Regulation of the Sale and Transportation of Natural Gas, NGLs and Oil
The transportation and sale, or resale, of natural gas in interstate commerce are regulated by the Federal Energy Regulatory Commission (“FERC”) under the Natural Gas Act of 1938, the Natural Gas Policy Act of 1978, and regulations issued under those statutes. FERC regulates interstate natural gas transportation rates and terms and conditions of service, which affects the marketing of natural gas that we produce, as well as the revenues we receive for sales of our natural gas. FERC regulations require that rates and terms and conditions of service for interstate service pipelines that transport crude oil and refined products and certain other liquids be just and reasonable and must not be unduly discriminatory or confer any undue preference upon any shipper. FERC regulations also require interstate common carrier petroleum pipelines to file with FERC and publicly post tariffs stating their interstate transportation rates and terms and conditions of service.

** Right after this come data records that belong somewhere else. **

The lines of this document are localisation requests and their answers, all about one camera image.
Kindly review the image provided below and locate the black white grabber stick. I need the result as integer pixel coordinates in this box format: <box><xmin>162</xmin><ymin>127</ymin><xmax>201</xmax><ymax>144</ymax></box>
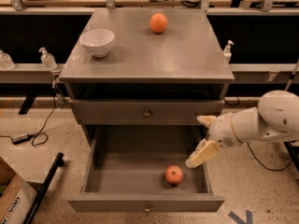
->
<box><xmin>284</xmin><ymin>59</ymin><xmax>299</xmax><ymax>91</ymax></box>

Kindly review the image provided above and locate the cardboard box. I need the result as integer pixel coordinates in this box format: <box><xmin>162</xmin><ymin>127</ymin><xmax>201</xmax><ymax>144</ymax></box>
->
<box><xmin>0</xmin><ymin>158</ymin><xmax>37</xmax><ymax>224</ymax></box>

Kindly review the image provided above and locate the red apple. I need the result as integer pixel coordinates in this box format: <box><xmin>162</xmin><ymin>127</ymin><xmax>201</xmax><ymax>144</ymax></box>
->
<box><xmin>164</xmin><ymin>165</ymin><xmax>184</xmax><ymax>186</ymax></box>

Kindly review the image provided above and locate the black pole on floor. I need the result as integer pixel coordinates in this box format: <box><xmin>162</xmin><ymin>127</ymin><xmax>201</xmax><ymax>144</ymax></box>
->
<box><xmin>22</xmin><ymin>152</ymin><xmax>64</xmax><ymax>224</ymax></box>

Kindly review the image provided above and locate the blue tape mark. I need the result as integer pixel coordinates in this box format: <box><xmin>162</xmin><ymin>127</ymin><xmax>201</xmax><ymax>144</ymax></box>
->
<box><xmin>228</xmin><ymin>210</ymin><xmax>253</xmax><ymax>224</ymax></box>

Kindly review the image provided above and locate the white pump bottle right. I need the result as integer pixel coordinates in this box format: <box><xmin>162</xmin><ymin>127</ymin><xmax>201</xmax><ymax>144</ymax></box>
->
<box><xmin>223</xmin><ymin>40</ymin><xmax>234</xmax><ymax>63</ymax></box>

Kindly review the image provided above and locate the black floor cable right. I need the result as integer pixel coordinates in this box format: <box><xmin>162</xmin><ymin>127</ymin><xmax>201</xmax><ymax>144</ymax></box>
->
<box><xmin>246</xmin><ymin>142</ymin><xmax>293</xmax><ymax>173</ymax></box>

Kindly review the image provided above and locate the grey wooden drawer cabinet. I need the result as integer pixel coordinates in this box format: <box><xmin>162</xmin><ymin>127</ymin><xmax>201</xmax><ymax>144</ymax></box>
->
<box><xmin>60</xmin><ymin>7</ymin><xmax>234</xmax><ymax>139</ymax></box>

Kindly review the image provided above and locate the white ceramic bowl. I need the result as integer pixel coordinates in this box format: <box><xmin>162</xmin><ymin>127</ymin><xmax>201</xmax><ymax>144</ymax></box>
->
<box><xmin>79</xmin><ymin>29</ymin><xmax>115</xmax><ymax>57</ymax></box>

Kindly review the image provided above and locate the black stand leg right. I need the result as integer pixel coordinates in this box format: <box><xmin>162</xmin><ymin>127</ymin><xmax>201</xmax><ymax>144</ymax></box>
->
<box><xmin>284</xmin><ymin>142</ymin><xmax>299</xmax><ymax>172</ymax></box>

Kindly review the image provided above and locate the open grey middle drawer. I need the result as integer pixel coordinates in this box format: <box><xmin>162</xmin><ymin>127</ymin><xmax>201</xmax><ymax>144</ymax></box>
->
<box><xmin>67</xmin><ymin>126</ymin><xmax>224</xmax><ymax>212</ymax></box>

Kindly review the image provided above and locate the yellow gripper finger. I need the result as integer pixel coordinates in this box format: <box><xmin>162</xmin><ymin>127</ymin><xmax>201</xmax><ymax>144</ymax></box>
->
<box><xmin>185</xmin><ymin>139</ymin><xmax>220</xmax><ymax>168</ymax></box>
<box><xmin>197</xmin><ymin>116</ymin><xmax>216</xmax><ymax>128</ymax></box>

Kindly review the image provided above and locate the grey shelf rail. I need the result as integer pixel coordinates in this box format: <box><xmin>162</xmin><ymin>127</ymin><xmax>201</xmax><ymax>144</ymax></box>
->
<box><xmin>0</xmin><ymin>63</ymin><xmax>299</xmax><ymax>84</ymax></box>

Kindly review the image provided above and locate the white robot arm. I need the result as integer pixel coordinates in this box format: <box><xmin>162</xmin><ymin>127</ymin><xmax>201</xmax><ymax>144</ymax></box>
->
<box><xmin>185</xmin><ymin>91</ymin><xmax>299</xmax><ymax>168</ymax></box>

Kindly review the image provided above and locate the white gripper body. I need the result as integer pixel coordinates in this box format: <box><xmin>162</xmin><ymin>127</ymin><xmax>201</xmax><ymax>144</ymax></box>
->
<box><xmin>208</xmin><ymin>112</ymin><xmax>243</xmax><ymax>148</ymax></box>

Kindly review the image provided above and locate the black power adapter cable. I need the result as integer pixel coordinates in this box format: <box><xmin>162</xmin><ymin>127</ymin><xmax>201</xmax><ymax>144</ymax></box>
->
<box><xmin>0</xmin><ymin>77</ymin><xmax>64</xmax><ymax>147</ymax></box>

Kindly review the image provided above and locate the closed grey top drawer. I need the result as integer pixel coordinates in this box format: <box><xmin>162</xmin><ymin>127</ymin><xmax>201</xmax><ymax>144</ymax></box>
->
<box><xmin>70</xmin><ymin>99</ymin><xmax>224</xmax><ymax>126</ymax></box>

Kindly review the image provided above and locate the orange fruit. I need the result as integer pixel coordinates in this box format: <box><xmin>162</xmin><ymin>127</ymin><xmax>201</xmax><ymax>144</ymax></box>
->
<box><xmin>149</xmin><ymin>13</ymin><xmax>167</xmax><ymax>34</ymax></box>

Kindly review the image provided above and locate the clear pump bottle left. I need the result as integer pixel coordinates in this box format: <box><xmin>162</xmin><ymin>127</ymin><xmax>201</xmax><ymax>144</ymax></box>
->
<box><xmin>39</xmin><ymin>47</ymin><xmax>58</xmax><ymax>70</ymax></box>

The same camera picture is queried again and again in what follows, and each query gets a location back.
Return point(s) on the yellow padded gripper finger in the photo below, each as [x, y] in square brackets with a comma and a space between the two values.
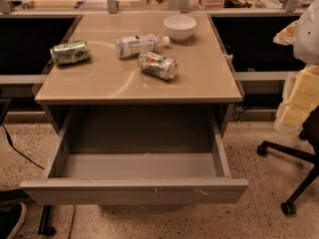
[300, 97]
[286, 36]

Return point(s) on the silver 7up can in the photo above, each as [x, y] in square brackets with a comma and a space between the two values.
[160, 66]

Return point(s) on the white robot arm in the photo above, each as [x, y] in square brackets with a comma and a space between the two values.
[306, 43]

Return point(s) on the open grey top drawer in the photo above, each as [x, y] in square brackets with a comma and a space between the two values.
[137, 155]

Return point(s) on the green soda can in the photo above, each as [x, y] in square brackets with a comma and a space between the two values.
[70, 53]

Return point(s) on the black office chair base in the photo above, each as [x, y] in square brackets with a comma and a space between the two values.
[302, 168]

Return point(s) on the white bowl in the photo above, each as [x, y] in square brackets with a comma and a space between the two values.
[179, 28]

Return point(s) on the white plastic bottle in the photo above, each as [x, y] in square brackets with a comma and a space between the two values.
[132, 46]

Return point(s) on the black stand foot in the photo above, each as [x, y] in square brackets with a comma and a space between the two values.
[44, 226]

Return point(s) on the black shoe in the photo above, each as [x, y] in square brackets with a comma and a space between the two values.
[11, 220]

Section 1(b) of the Natural Gas Act exempts natural gas gathering facilities from regulation by FERC. However, the distinction between federally unregulated gathering facilities and FERC regulated transmission facilities is a fact-based determination, and the classification of facilities is the subject of ongoing litigation. We own certain natural gas pipeline facilities that we believe meet the traditional tests FERC has used to establish a pipeline’s primary function as “gathering,” thus exempting it from the jurisdiction of FERC under the Natural Gas Act.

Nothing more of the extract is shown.